The cyber re/insurance gap presents an opportunity for insurance-linked investors (ILS), which have historically filled gaps where traditional funds have been excluded or non-existent, according to a report published by S&P Global Ratings.
“The need for protection against cyber risk is increasing, but the power provided by re/insurance is not growing at the same rate, resulting in a significant increase in policies and a gap in protection,” said a report called Cyber Risk in a New. Era: The Future of Insured Security in the Cyber Market Looks Uncertain. “
This difference in security may give ILS investors an opportunity to identify cyber risks, as they did with natural risks after Hurricane Andrew in 1992, the report said, however, cyber risks, so far, are more of a distraction than an incentive for ILS investments. .
Indeed, many investors are not interested in cyber risks, which S&P said are “due to the increasing risk, the strong correlation between cyber attacks and financial markets, and the complexity and diversity of cyber threats.”
In addition, cyber modeling is still in its infancy and is many years behind the modeling of natural disasters, said S & P, noting that, therefore, cyber modeling is very reliable.
The report stated that natural disaster risks continue to dominate ILS with natural disasters representing 94.03% of sales; health care at 2.10%; job risk at 1.21%; life integrated cost at 1.08%; cash guarantee at 0.66%; Accidental death at 0.58% and terrorism risk at 0.34%. (S&P provided these figures from Artemis).
The Risks of Cyber ILS Accumulation
Discussing the problem of increasing ILS cyber risks, S&P said that underreporting, or silent reporting on cyber risks, already exists in ILS practices, as cyber activities can lead to claims in other businesses, such as property and credit insurance.
About 90% of ILS fund managers are concerned about cyber exposure within their funds, said S&P, citing PCS, Verisk’s business and risk information provider.
“Since cyber privacy claims can be a problem for some insurance businesses, ILS funds for operational or property risks already have a cost of cyber risk,” the report said.
“Currently, there are no bonds or guaranteed sidecars, but there has been a small amount of cyber-related ILS activity as a way to connect with some of the Bermuda-based ILS carriers,” S&P said.

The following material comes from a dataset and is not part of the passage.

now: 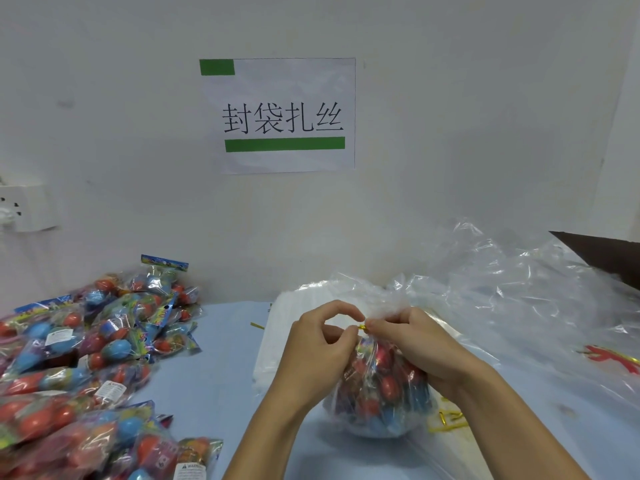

defined, cyber risks, helping them to better understand the causes of risk and ensure that they are faced with them. “
S&P Global explains that ILS capital is invested in the insurance industry in a variety of ways, including risk bonds; sidecars (structures that allow for private investment in insurance risks); collateralized reinsurance; and industrial loss guarantees (ILW), which are reinsurance contracts that come into effect when a company’s losses reach a certain level.
“The main purpose of the ILS capital is to assume (underwrite) the risk where there is high exposure to ensure that, in the event of a major loss, the risk is not only shared between the global reinsurance companies and their loans and investors, but also between investors in capital markets, ” said S&P.
These products allow investors to protect their income and capital against natural disasters, while investors can diversify their portfolios by creating investments that have less correlation with other financial markets, the report continued. “Historically, as long as the rates were attractive, ILS capital has filled gaps where traditional funds have been eliminated or non-existent.”
How to Increase Investor Interest
“One way to attract more ILS investors to cyber insurance would be to offer simple, one-to-one transactions, transparently.
An ILS architecture that focuses on well-defined cyber risks can help separate cyber from property risks, S&P explained. While a clear separation will not eliminate the issue of silent cyber, “it will highlight the need for a clear and robust separation of cyber security to lower the cost of insurance to prevent silent cyber claims,” the report said.
“Furthermore, it can promote a more transparent and transparent integration of risks within cyber insurance contracts, thereby creating transparency, which is also possible for ILS investors.”
Another way to encourage investors to ILS would be to “focus on simple and legitimate cyber activities with a clear definition and implement ILW. [industry loss warranties] products that have a risk of loss to the cyber industry,” the report said. (See sidebar of this article).
“This careful approach can help investors better understand the cyber tail risk. Having more entry points for investors and the opportunity for reinsurers/insurers to move real and perceived risks in the capital market can help secure cyber insurance.”
The report is available via the S&P website.